Stories paint a psychological portrait of the people who tell them. American folklore is big, bold, colorful, and when we take the stage we tend to be extravagant, imaginative, boastful, and outrageous. It’s who we are. We might never see a sidehill gouger or a hoopsnake but the folks who talk about them are around us every day and we’re happy to hand over a few dollars for the privilege of listening.

I’m sorry that I didn’t go out that night in search of the mythical snipe. Something vital and primitive might have been triggered by the search. A snipe is no more fantastic, after all, than a porcupine (armed with barbed spikes!) or an opossum (rolls over and plays dead!) or a skunk (sprays a foul-smelling liquid from its butt!). It probably would have done me some good to spend a night in the woods, in the dark, my heart full of hope and wonder, chanting, “Snipe! Snipe! Snipe!”

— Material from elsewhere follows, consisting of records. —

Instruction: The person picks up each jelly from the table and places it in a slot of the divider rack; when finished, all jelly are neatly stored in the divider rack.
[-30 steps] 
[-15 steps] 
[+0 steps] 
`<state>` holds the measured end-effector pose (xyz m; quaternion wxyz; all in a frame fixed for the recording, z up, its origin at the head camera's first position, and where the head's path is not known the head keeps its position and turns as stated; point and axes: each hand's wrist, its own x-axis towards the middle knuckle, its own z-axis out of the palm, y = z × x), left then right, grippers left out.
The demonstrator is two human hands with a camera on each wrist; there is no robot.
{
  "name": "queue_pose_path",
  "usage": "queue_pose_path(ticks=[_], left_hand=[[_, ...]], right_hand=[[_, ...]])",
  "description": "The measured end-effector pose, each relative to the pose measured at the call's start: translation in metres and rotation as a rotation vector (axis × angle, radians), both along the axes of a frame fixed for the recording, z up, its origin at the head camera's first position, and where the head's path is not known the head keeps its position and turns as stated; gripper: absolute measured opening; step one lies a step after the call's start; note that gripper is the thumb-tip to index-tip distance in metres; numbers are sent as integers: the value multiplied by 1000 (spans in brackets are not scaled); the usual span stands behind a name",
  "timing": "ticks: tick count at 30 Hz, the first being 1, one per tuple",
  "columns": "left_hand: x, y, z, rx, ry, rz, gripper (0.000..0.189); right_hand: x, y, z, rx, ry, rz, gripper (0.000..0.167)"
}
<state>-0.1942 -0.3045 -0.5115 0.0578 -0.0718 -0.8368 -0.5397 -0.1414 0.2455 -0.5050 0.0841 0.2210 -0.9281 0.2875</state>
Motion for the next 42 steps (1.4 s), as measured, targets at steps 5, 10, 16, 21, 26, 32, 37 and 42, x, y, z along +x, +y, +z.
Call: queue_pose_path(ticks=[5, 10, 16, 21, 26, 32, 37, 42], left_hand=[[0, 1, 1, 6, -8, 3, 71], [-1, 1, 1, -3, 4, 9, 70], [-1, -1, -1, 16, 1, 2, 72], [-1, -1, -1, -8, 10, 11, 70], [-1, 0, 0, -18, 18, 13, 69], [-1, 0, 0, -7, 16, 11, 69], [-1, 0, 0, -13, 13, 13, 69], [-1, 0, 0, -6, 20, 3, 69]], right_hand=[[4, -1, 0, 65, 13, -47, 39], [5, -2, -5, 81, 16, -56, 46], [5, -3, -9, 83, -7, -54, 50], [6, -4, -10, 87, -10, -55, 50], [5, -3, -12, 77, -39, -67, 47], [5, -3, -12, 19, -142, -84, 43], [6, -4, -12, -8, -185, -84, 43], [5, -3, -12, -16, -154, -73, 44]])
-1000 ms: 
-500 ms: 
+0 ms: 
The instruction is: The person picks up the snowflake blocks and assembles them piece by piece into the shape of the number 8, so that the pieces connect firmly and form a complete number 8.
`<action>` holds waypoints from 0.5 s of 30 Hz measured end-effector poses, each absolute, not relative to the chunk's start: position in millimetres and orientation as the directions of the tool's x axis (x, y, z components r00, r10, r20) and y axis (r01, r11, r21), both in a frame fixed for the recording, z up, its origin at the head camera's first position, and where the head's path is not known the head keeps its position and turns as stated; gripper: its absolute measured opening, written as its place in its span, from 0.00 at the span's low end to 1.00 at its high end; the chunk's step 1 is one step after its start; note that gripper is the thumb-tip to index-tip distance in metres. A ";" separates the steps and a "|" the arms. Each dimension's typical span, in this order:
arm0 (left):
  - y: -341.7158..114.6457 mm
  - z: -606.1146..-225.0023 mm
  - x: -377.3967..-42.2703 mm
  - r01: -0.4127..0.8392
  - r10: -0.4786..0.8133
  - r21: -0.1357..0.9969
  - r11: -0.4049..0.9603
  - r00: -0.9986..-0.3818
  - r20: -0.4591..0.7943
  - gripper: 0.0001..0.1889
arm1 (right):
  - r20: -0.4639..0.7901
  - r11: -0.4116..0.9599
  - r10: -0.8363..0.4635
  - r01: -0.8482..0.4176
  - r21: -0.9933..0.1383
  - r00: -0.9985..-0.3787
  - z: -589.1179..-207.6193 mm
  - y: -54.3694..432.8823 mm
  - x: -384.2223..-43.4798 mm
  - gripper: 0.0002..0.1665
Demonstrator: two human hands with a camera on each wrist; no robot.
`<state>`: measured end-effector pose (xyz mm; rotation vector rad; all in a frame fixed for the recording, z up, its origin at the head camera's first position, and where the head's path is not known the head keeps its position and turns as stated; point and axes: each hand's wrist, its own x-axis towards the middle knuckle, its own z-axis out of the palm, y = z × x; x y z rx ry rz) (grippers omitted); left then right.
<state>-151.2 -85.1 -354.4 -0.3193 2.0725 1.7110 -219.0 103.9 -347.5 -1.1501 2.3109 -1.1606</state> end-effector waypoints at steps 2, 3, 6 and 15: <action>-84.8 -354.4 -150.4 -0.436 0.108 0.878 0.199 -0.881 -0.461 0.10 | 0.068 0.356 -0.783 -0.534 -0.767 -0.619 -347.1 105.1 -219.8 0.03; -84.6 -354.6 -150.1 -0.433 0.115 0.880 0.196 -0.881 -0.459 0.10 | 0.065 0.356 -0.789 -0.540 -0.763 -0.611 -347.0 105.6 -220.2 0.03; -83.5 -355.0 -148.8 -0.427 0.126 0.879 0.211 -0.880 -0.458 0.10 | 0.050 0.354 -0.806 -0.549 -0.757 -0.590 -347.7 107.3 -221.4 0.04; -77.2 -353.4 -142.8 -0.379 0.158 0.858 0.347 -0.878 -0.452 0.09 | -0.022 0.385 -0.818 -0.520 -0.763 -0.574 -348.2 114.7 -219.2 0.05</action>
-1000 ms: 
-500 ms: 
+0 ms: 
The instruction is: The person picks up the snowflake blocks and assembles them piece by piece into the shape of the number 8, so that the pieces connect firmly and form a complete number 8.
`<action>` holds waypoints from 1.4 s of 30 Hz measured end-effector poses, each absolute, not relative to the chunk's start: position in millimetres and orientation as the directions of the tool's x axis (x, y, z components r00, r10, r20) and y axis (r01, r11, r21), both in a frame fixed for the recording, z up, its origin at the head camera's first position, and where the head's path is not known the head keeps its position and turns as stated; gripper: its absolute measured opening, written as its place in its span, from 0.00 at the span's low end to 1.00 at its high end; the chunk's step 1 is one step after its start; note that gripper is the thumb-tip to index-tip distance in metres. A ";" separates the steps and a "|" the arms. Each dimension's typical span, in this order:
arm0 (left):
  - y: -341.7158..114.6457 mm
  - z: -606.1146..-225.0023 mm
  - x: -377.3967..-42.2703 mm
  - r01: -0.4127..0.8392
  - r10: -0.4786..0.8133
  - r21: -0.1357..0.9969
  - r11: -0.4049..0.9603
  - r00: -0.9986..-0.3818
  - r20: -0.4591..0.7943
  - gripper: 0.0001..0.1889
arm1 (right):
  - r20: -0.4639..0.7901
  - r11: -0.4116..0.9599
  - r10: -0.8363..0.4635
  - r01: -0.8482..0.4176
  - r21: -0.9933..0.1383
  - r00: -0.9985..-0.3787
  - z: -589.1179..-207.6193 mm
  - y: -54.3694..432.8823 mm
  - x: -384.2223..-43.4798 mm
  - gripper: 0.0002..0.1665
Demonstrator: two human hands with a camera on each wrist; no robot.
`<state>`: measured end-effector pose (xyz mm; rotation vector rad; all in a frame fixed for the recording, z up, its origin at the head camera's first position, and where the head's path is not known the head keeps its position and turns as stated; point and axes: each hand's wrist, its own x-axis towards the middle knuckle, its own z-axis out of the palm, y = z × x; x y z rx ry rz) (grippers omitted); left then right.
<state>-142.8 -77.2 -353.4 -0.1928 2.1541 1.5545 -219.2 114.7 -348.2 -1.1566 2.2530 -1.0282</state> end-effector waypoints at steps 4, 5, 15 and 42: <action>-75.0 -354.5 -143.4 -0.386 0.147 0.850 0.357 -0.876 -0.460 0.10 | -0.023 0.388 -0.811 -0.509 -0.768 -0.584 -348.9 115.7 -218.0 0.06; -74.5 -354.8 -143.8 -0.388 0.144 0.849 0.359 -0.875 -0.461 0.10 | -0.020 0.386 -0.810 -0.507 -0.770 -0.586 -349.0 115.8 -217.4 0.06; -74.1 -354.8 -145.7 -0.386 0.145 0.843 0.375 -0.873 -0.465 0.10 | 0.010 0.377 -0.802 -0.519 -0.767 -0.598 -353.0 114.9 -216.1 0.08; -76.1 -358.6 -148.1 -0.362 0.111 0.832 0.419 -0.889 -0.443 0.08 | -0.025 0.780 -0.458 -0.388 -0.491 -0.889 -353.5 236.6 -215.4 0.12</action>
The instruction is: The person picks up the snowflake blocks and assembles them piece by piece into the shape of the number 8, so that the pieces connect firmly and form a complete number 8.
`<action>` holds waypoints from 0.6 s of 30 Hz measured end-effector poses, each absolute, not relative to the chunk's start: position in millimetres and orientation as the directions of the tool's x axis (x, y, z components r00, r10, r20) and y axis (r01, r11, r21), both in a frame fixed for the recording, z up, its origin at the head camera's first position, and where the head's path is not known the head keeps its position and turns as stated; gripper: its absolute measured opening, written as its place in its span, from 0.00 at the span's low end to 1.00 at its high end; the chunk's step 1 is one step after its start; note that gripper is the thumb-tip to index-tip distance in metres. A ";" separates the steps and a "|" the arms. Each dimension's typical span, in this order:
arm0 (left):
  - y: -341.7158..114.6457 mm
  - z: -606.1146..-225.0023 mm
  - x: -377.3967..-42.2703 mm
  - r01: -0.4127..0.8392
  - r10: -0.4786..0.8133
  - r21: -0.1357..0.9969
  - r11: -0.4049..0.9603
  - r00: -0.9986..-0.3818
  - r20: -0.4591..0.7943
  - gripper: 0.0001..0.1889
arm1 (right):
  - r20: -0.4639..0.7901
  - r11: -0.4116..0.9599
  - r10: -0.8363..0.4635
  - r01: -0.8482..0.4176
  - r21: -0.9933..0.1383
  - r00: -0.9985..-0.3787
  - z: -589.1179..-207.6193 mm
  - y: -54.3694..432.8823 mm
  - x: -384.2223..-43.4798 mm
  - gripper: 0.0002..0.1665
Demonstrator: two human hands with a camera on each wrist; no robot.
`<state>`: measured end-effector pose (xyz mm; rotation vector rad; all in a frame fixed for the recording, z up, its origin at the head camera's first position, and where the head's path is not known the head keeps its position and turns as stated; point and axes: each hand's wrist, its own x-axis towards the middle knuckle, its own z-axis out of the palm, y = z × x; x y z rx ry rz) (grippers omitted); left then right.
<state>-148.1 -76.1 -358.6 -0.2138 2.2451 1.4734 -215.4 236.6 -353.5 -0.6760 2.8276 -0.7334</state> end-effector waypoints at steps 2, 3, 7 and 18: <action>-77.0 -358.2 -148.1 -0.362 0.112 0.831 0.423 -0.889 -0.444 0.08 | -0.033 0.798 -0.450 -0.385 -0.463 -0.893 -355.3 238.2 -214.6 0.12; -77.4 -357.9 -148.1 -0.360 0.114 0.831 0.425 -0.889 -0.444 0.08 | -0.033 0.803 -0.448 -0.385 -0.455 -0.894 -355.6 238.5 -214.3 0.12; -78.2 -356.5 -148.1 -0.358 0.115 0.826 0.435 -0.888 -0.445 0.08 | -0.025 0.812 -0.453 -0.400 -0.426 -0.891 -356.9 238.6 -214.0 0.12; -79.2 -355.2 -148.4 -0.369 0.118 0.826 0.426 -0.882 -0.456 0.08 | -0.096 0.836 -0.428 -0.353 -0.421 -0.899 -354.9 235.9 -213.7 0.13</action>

(Adapted from A Walk in the Animal Kingdom: Essays on Animals Wild and Tame, by Jerry Dennis, with illustrations by Glenn Wolff. Big Maple Press, 2015).

Jerry Dennis is the author of The Living Great Lakes, It’s Raining Frogs and Fishes, The Bird in the Waterfall, and other books. His essays have appeared in numerous publications, including Audubon, Smithsonian, Wildlife Conservation, Orion, and The New York Times. Visit him at www.jerrydennis.net. Illustration is by Glenn Wolff, who can be visited at http://www.glennwolff.com.)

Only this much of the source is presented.